United Kingdom Ravel, Fauré: Savitri Grier (violin), Yundu Wang (piano), Dora Stoutzker Hall, Royal Welsh College of Music and Drama. 11.10.2019. (GPu)
I always look forward to a new season of lunchtime recitals at the Royal Welsh College of Music and Drama in Cardiff. Alongside enterprising concerts by accomplished student ensembles, there are recitals by well-established major names (such as Trevor Pinnock, Ailish Tynan and Katarina Karnéus) and by artists, now well-known but less familiar when they appeared in this series (e.g.

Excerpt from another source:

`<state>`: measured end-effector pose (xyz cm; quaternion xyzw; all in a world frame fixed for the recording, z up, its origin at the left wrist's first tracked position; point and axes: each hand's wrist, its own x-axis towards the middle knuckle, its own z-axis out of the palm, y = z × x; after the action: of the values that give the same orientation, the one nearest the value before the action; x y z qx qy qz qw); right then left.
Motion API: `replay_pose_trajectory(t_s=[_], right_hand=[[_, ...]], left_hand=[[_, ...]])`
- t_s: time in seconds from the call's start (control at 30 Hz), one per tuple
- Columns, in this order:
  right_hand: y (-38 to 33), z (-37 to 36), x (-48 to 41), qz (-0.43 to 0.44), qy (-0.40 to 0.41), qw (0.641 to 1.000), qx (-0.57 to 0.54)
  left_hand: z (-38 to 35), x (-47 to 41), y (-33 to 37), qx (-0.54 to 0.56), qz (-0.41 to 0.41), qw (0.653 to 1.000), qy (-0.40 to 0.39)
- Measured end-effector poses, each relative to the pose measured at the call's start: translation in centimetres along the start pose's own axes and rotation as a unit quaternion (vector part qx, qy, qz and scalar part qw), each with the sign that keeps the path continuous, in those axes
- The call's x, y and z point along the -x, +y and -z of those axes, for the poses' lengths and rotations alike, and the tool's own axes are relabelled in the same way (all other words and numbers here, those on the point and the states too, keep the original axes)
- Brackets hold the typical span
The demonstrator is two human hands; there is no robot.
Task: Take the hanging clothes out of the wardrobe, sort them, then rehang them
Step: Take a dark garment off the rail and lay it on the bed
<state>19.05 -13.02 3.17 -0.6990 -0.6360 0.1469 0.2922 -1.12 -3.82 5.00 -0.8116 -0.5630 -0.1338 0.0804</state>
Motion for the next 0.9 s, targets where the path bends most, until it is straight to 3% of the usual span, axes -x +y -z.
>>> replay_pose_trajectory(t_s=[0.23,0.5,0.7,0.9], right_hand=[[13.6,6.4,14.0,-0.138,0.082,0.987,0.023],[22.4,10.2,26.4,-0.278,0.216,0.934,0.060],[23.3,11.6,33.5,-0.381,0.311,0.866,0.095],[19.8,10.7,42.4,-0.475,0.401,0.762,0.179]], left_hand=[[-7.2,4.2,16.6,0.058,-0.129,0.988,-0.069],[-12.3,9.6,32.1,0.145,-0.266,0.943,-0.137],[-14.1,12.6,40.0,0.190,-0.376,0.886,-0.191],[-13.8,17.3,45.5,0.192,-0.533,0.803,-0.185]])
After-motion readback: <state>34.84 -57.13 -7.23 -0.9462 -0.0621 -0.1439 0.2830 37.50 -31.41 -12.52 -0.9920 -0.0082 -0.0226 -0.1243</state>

Mahan Esfahani and Katy Woolley).
Unfortunately, I am not able to attend as many of this season’s lunchtime concerts as I have done in previous seasons and need to be more selective – missing performances by, for example, Ensemblebash, Benjamin Goldscheider and London Sinfonietta) – I am delighted to be able to report that my first (chronologically speaking) ‘choice’ turned out to be a thoroughly enjoyable double bill of French violin sonatas played by the British-Indian violinist Savitri Grier and the Chinese-American pianist Yundu Wang.
The two sonatas they chose to play – Ravel’s Sonata No.2, in G (1923-27) and Fauré’s First Sonata, in A (1876) – were presented in reverse chronological order. This might, on the face of it, seem an odd way of doing things but given the stylistic contrasts between the two works and, most importantly, the considerable perceptiveness and technical certainty with which the two sonatas were performed, the running order actually felt unimportant.
These two young instrumentalists brought to both Ravel and Fauré such high technical competence and musical intelligence that they did something like full justice to both works. From the brief piano introduction of the first movement of the Ravel (followed by the authoritative first entry of the violin), one knew that, musically speaking, we were in safe hands. I think my only moments of slight disappointment in the whole recital came in a few passages in the second movement of the Ravel sonata, when Grier and Wang didn’t seem entirely comfortable in Ravel’s idiom in this movement, his decidedly Gallic take on the blues. Elsewhere, however, as in the third and final movement, where Ravel’s complicated reconciliation of lyricism and momentum was superbly articulated, there was a great deal to enjoy and admire. That third movement, indeed, got as good a reading as I can ever remember hearing live.
The Fauré, throughout, received a top-quality interpretation, being fully characterized by what Fauré called ‘the eminently French qualities of taste, clarity and sense of proportion’. The whole was impressively lucid, but clear thought was nowhere achieved by the exclusion of passion. Nor did some occasionally (and properly) aggressive playing do anything to endanger the listener’s sense of Fauré’s structural control. Everything, in short, was held in perfect balance without feeling constrained or confined. This was absolutely true in the account of the first movement (Allegro molto), in which piano and violin were beautifully integrated, or in the following Andante, in which the reflectively lyrical main theme was quietly charming and moving. The third movement, in effect a scherzo though not labelled as such, was delivered with all the rapid lightness of foot that it needs, the cross-rhythms relished but not over-emphasised. The last movement (Allegro quasi presto), with its remarkable reconciliation of virtuosity and restraint – a kind of musical coincidentia oppositorum – brought out the very best in these outstanding young musicians.
Being famously susceptible to female beauty, Fauré would, I suspect, have admired both the insightful playing of Grier and Wang, and the elegance and charm of their stage presences. For me this was the perfect exemplum of an RWCMD lunchtime recital.